Write each of the records out again exactly.

▬▬▬

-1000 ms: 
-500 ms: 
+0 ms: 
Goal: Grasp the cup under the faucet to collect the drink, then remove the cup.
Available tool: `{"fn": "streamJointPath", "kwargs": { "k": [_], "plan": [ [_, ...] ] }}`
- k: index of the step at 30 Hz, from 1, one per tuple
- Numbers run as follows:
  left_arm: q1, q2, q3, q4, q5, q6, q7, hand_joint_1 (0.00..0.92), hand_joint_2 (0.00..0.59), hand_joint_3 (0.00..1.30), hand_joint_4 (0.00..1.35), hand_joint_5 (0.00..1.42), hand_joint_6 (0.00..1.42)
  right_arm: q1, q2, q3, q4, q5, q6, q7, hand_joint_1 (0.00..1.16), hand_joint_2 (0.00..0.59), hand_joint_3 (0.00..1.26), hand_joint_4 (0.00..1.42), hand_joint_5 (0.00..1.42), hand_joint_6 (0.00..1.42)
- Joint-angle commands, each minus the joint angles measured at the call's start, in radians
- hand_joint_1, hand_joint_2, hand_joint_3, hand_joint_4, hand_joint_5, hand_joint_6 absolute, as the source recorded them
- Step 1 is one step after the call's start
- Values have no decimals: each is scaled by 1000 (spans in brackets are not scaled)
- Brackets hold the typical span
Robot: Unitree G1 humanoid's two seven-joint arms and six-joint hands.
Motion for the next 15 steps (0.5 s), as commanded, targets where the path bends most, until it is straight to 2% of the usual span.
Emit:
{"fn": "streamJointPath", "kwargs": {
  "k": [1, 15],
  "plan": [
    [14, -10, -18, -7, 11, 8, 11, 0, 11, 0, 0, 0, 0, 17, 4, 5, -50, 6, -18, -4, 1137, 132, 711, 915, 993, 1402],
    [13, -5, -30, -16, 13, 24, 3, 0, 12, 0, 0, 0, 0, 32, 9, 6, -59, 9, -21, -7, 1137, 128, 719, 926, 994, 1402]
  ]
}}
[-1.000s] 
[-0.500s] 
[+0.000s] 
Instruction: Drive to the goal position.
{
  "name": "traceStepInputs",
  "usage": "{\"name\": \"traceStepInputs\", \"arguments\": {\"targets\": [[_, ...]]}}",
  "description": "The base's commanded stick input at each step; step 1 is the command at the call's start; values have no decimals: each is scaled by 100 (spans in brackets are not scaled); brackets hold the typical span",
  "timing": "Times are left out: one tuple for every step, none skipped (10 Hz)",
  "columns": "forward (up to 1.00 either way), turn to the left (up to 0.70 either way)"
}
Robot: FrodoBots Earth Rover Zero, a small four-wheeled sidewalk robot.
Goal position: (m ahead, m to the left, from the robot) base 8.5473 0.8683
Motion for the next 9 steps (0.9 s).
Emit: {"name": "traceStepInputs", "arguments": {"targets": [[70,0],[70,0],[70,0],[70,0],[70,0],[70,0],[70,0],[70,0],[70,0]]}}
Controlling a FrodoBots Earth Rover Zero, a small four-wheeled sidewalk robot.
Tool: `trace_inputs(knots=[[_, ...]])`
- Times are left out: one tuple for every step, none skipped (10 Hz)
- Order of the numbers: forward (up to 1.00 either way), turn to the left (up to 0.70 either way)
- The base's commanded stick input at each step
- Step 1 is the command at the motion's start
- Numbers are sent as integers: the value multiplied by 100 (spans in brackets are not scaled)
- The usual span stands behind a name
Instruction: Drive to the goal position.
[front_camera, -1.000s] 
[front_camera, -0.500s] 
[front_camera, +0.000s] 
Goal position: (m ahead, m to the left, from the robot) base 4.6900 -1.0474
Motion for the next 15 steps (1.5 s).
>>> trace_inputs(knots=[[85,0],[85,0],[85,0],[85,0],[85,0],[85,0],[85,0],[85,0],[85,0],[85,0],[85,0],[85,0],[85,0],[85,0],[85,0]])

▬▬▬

### SOLUTION TO THE EXERCISE
-1000 ms: 
-500 ms: 
+0 ms: 
Goal: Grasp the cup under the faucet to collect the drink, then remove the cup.
Available tool: `{"fn": "streamJointPath", "kwargs": { "k": [_], "plan": [ [_, ...] ] }}`
- k: index of the step at 30 Hz, from 1, one per tuple
- Numbers run as follows:
  left_arm: q1, q2, q3, q4, q5, q6, q7, hand_joint_1 (0.00..0.92), hand_joint_2 (0.00..0.59), hand_joint_3 (0.00..1.30), hand_joint_4 (0.00..1.35), hand_joint_5 (0.00..1.42), hand_joint_6 (0.00..1.42)
  right_arm: q1, q2, q3, q4, q5, q6, q7, hand_joint_1 (0.00..1.16), hand_joint_2 (0.00..0.59), hand_joint_3 (0.00..1.26), hand_joint_4 (0.00..1.42), hand_joint_5 (0.00..1.42), hand_joint_6 (0.00..1.42)
- Joint-angle commands, each minus the joint angles measured at the call's start, in radians
- hand_joint_1, hand_joint_2, hand_joint_3, hand_joint_4, hand_joint_5, hand_joint_6 absolute, as the source recorded them
- Step 1 is one step after the call's start
- Values have no decimals: each is scaled by 1000 (spans in brackets are not scaled)
- Brackets hold the typical span
Robot: Unitree G1 humanoid's two seven-joint arms and six-joint hands.
Motion for the next 15 steps (0.5 s), as commanded, targets where the path bends most, until it is straight to 2% of the usual span.
Emit:
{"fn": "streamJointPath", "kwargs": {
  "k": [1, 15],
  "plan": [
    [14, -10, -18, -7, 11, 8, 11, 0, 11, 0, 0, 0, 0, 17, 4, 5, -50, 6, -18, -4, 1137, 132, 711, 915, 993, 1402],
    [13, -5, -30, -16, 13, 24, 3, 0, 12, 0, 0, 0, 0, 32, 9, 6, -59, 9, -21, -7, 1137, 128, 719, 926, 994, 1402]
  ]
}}
[-1.000s] 
[-0.500s] 
[+0.000s] 
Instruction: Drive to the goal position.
{
  "name": "traceStepInputs",
  "usage": "{\"name\": \"traceStepInputs\", \"arguments\": {\"targets\": [[_, ...]]}}",
  "description": "The base's commanded stick input at each step; step 1 is the command at the call's start; values have no decimals: each is scaled by 100 (spans in brackets are not scaled); brackets hold the typical span",
  "timing": "Times are left out: one tuple for every step, none skipped (10 Hz)",
  "columns": "forward (up to 1.00 either way), turn to the left (up to 0.70 either way)"
}
Robot: FrodoBots Earth Rover Zero, a small four-wheeled sidewalk robot.
Goal position: (m ahead, m to the left, from the robot) base 8.5473 0.8683
Motion for the next 9 steps (0.9 s).
Emit: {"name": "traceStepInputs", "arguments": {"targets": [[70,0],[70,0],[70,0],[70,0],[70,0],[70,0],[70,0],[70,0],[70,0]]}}
Controlling a FrodoBots Earth Rover Zero, a small four-wheeled sidewalk robot.
Tool: `trace_inputs(knots=[[_, ...]])`
- Times are left out: one tuple for every step, none skipped (10 Hz)
- Order of the numbers: forward (up to 1.00 either way), turn to the left (up to 0.70 either way)
- The base's commanded stick input at each step
- Step 1 is the command at the motion's start
- Numbers are sent as integers: the value multiplied by 100 (spans in brackets are not scaled)
- The usual span stands behind a name
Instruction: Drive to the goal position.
[front_camera, -1.000s] 
[front_camera, -0.500s] 
[front_camera, +0.000s] 
Goal position: (m ahead, m to the left, from the robot) base 4.6900 -1.0474
Motion for the next 15 steps (1.5 s).
>>> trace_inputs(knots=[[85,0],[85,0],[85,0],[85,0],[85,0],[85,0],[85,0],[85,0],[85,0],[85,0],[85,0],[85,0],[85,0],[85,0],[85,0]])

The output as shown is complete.